BTW, in our project, we also noticed performance degradation because of this regression (small 16B Results returned via the stack instead of registers), so I vote for a quick fix. Ideally, all return values of up to 16B size should be returned in registers (at least on x64 and arm64 and at least for integer/pointer values, not sure about floats and the like). Thanks.

schreter avatar Jul 07 '22 09:07 schreter

BTW, in our project, we also noticed performance degradation because of this regression (small 16B Results returned via the stack instead of registers), so I vote for a quick fix. Ideally, all return values of up to 16B size should be returned in registers (at least on x64 and arm64 and at least for integer/pointer values, not sure about floats and the like). Thanks.

I would sincerely appreciate it if this was quantified in some manner or if you could give a more complex example. It's not that I don't think you are correct, it's just that unfortunately the quickest fix is to simply revert the changes that regressed this outright. But reverting the changes will simply regress the performance in other areas, and the losses there were quite significant.

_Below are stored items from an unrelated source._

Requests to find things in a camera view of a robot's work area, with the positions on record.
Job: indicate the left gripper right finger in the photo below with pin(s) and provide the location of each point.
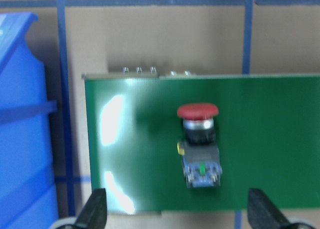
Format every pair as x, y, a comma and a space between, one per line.
262, 212

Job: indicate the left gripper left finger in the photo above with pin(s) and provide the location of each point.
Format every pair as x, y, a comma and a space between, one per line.
94, 213

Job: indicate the red push button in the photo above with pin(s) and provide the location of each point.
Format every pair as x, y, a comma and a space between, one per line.
199, 151

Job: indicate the blue bin left side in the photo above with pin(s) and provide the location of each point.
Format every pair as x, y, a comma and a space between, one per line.
27, 186

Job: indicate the green conveyor belt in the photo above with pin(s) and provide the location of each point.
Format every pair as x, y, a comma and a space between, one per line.
268, 135

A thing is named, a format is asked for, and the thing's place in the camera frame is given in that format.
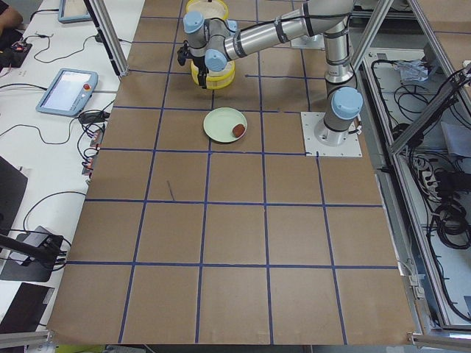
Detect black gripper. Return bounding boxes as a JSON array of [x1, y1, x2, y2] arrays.
[[177, 40, 208, 88]]

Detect person forearm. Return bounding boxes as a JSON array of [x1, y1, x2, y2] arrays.
[[0, 6, 23, 32]]

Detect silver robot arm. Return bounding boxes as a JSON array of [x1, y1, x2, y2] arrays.
[[177, 1, 364, 147]]

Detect yellow steamer basket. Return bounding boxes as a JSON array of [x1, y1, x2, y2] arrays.
[[206, 61, 236, 90], [185, 0, 229, 20]]

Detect light green plate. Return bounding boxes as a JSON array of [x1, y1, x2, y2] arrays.
[[203, 107, 247, 143]]

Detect brown bun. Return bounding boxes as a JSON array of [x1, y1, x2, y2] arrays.
[[232, 124, 246, 138]]

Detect black power adapter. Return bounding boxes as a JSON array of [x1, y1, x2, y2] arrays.
[[78, 111, 110, 124]]

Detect far teach pendant tablet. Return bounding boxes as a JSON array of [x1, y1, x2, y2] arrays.
[[57, 0, 92, 24]]

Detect teach pendant tablet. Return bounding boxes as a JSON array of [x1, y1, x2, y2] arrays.
[[57, 0, 92, 24], [36, 68, 99, 117]]

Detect near teach pendant tablet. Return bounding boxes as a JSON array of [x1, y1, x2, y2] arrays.
[[36, 68, 99, 117]]

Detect black laptop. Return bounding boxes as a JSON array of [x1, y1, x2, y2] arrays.
[[0, 157, 28, 236]]

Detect crumpled plastic bag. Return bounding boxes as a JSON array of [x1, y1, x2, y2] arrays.
[[393, 60, 428, 82]]

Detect aluminium frame post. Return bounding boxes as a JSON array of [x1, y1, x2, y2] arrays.
[[84, 0, 129, 77]]

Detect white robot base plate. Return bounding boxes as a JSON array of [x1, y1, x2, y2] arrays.
[[300, 112, 363, 158]]

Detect aluminium frame rail right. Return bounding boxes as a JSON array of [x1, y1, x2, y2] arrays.
[[352, 1, 470, 154]]

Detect bundle of black cables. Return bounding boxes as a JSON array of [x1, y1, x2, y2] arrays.
[[371, 58, 471, 324]]

That's not acceptable, but this can still be fixed. We need to find something else instead as a solution, and more benchmarks or even a nuanced array of codegen examples means we are less likely to perform an overly sophomoric "fix" that could make things even worse for real code at the expense of improving academic cases. It will be fixed, but not with the quickest fix, except in the sense of making things faster.

Honestly, the question I have is why it isn't e.g. returned in a single xmm register instead. It doesn't make sense to me that LLVM would drop a value that can clearly already fit in a register on the stack, ever.

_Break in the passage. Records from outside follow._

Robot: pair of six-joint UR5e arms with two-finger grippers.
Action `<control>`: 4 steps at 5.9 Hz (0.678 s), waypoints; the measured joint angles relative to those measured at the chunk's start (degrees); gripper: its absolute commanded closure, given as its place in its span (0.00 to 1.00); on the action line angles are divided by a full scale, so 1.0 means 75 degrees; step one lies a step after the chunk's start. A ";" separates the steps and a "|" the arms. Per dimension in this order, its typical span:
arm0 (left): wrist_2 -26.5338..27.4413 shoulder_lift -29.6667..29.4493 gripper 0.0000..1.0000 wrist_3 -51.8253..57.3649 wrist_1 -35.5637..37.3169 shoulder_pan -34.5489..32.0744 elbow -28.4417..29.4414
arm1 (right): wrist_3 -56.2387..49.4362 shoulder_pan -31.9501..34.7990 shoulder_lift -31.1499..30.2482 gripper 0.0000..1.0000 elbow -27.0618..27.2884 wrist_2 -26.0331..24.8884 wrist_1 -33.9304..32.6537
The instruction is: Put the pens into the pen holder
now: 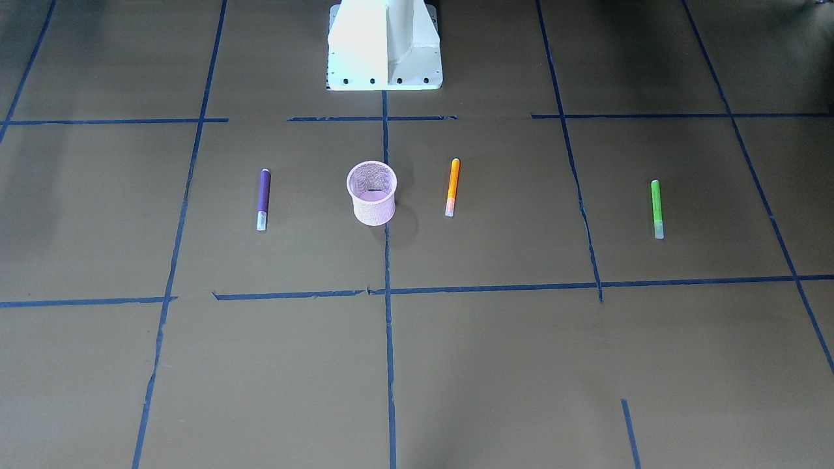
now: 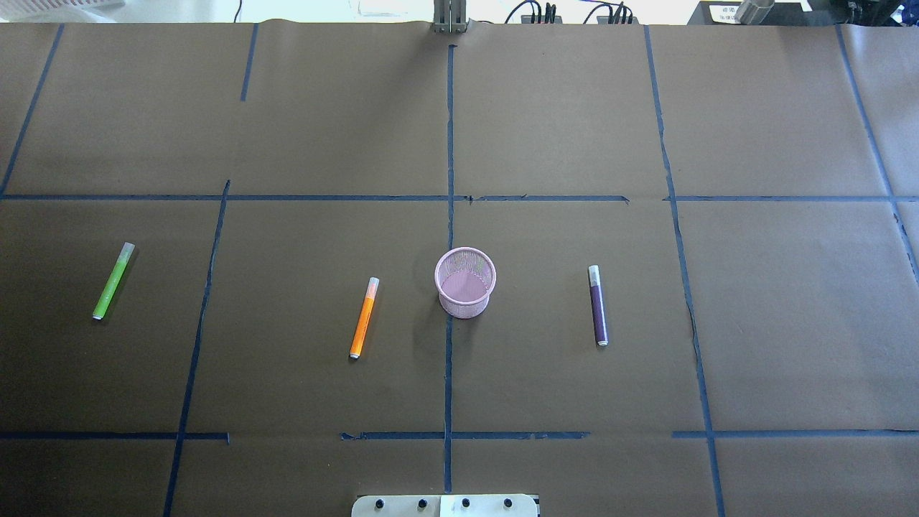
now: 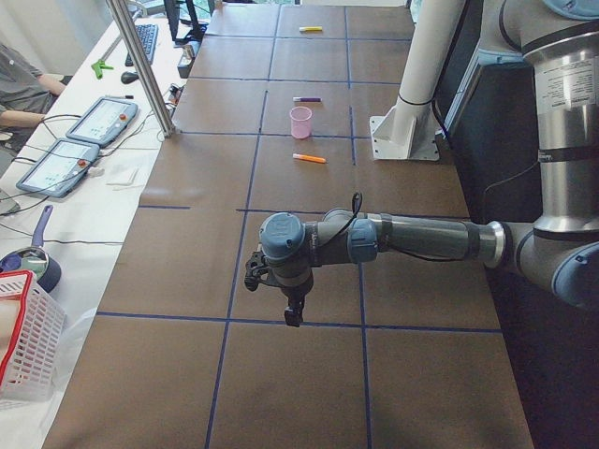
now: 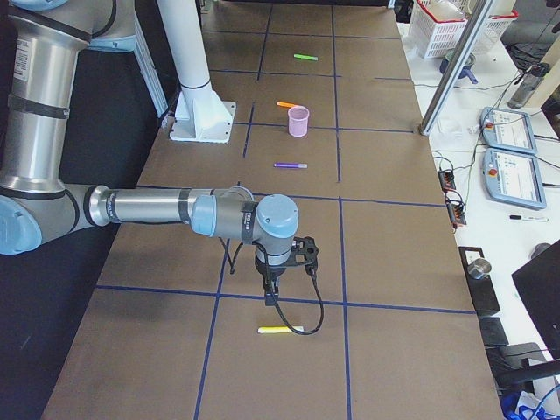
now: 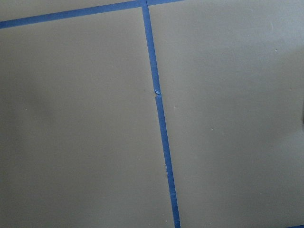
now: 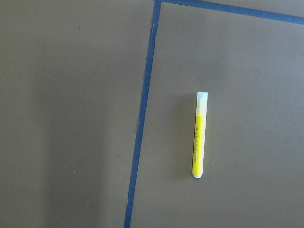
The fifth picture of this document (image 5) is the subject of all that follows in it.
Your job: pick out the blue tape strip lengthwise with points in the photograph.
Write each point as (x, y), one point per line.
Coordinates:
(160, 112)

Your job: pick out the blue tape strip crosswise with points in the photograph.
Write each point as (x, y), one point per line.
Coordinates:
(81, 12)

workingjubilee avatar Jul 11 '22 17:07 workingjubilee

It's the rustc that makes return value indirect, instead of LLVM.

nbdd0121 avatar Jul 11 '22 18:07 nbdd0121

Honestly, the question I have is why it isn't e.g. returned in a single xmm register instead. It doesn't make sense to me that LLVM would drop a value that can clearly already fit in a register on the stack, ever.

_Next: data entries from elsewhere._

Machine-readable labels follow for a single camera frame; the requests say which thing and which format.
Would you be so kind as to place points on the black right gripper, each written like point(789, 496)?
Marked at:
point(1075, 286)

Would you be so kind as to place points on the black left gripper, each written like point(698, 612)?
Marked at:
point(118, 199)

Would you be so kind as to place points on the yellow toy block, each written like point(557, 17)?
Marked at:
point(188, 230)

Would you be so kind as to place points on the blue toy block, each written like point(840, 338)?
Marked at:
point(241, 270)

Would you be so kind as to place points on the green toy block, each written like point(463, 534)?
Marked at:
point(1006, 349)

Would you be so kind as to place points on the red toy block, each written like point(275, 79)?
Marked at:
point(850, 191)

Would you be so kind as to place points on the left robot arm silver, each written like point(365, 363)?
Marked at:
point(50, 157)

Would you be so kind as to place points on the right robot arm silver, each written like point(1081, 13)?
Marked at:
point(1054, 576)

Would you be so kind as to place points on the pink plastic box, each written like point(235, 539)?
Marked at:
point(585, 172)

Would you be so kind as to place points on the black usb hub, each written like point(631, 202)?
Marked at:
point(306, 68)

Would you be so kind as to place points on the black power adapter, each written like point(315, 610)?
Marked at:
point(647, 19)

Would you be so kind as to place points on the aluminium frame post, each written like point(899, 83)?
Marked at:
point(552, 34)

The ABI is decided by rustc here, not LLVM. If rustc tells LLVM to use an sret argument, then it must do so.

Returning an i64 pair in an XMM register is also a bad idea because it requires GPR to XMM moves, even if we ignore issues related to the target-feature dependence of XMM registers.

nikic avatar Jul 11 '22 18:07 nikic

I would sincerely appreciate it if this was quantified in some manner or if you could give a more complex example.

@workingjubilee Yes, we need to quantify this, but it's not that trivial. Our project is fairly big and the benchmark directly or indirectly touches 200K+ LOCs of our code and likely millions of LOCs of code from other crates, so it's not easy to quantify. I'd estimate the average performance loss 5% across the board from 1.60 -> 1.62.

We do use quite a few functions returning Results in tight loops (fallible value matchers, pushing results to bitmap sinks). I can try to create a manageable repro case with this, if it would help.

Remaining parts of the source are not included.